Go through the records below and show every line with the string "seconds".

### STORED DATA
---------------

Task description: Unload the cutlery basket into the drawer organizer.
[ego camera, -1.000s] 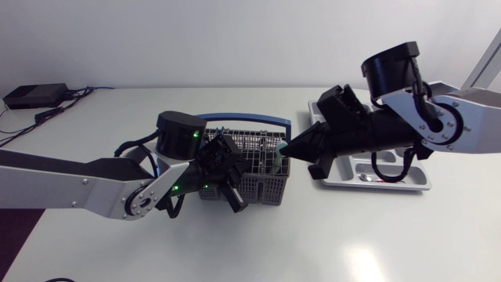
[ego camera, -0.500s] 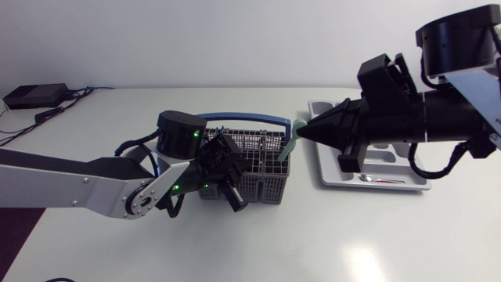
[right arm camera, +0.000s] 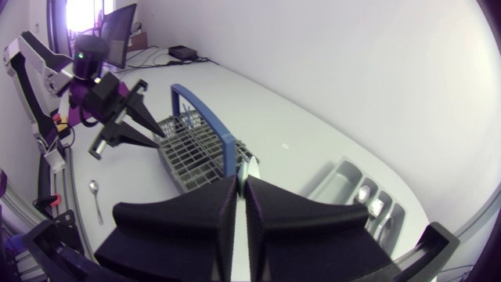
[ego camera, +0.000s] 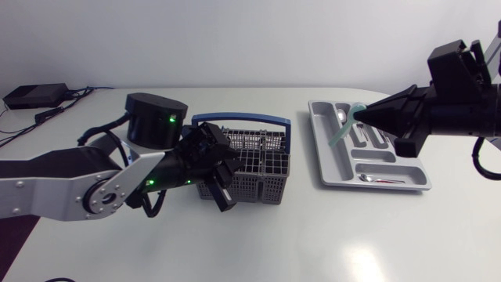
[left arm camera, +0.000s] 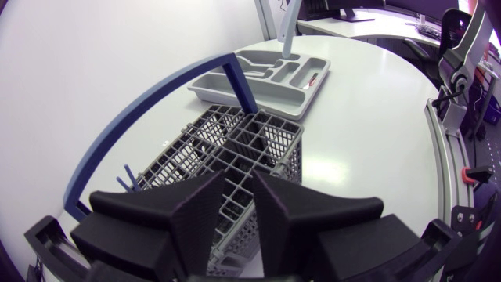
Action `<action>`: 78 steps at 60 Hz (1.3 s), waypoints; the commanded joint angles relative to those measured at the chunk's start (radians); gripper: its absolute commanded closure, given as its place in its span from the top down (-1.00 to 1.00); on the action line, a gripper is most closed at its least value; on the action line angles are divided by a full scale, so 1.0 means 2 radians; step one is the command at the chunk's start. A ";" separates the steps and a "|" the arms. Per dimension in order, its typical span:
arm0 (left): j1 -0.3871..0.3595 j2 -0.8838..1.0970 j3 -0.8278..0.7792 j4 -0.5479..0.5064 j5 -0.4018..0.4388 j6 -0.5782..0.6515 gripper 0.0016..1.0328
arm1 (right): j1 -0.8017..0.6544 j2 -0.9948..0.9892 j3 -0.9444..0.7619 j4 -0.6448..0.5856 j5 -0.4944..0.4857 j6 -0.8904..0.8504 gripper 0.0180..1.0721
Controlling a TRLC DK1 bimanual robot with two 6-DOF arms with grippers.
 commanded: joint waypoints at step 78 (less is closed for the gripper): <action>-0.077 -0.068 -0.018 -0.379 0.024 0.223 0.39 | -0.082 0.254 -0.093 0.169 0.311 -0.063 -0.80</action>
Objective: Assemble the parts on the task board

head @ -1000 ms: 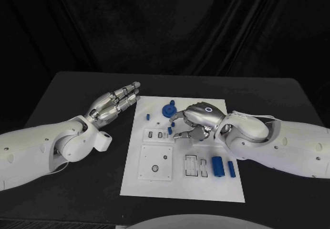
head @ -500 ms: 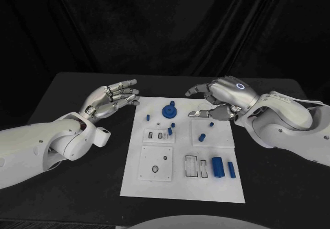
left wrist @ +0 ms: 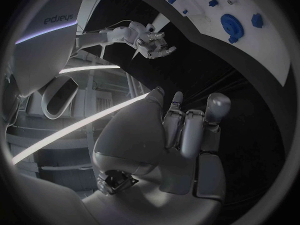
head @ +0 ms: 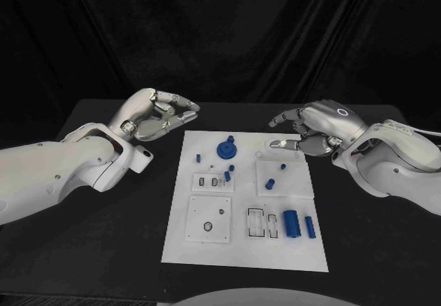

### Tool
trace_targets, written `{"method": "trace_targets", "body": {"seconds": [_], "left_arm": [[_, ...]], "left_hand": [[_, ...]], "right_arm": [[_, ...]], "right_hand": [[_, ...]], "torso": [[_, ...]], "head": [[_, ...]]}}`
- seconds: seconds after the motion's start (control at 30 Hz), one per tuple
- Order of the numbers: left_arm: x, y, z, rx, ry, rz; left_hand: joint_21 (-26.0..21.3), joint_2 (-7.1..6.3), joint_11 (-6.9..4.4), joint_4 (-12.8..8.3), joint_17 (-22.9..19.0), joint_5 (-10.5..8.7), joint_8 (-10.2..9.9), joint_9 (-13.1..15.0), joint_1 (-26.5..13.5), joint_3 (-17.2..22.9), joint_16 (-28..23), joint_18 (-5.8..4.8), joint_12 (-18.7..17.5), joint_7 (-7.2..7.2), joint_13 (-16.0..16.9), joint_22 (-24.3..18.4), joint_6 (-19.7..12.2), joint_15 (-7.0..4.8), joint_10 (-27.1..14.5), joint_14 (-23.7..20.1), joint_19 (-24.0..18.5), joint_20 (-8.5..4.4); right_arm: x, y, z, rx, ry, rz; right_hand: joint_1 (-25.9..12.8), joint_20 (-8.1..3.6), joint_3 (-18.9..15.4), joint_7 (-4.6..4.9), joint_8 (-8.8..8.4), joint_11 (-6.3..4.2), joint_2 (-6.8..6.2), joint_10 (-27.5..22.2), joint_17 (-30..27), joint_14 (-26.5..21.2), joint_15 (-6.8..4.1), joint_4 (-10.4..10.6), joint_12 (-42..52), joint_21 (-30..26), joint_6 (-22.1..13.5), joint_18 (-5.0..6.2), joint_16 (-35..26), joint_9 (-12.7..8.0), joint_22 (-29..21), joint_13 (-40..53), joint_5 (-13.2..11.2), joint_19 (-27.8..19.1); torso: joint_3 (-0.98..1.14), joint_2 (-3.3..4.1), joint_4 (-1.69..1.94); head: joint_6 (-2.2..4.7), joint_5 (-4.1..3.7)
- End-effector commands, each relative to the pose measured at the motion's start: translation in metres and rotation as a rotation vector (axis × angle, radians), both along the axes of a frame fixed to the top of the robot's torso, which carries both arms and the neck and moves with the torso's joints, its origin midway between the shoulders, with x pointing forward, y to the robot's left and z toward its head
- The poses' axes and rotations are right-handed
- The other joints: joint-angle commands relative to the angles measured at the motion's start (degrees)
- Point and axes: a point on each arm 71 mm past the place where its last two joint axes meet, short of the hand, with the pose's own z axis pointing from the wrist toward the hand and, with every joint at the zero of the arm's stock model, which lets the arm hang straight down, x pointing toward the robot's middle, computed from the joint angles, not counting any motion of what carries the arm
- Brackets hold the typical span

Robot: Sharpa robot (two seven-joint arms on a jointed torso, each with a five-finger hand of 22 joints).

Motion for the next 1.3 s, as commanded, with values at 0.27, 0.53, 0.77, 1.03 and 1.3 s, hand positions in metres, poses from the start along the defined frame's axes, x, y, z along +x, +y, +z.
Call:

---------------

### REPLY TO THE TASK
trace_targets, written `{"method": "trace_targets", "body": {"seconds": [_], "left_arm": [[_, ...]], "left_hand": [[_, ...]], "right_arm": [[_, ...]], "right_hand": [[_, ...]], "torso": [[_, ...]], "head": [[_, ...]]}}`
- seconds: seconds after the motion's start (control at 30 Hz), one per tuple

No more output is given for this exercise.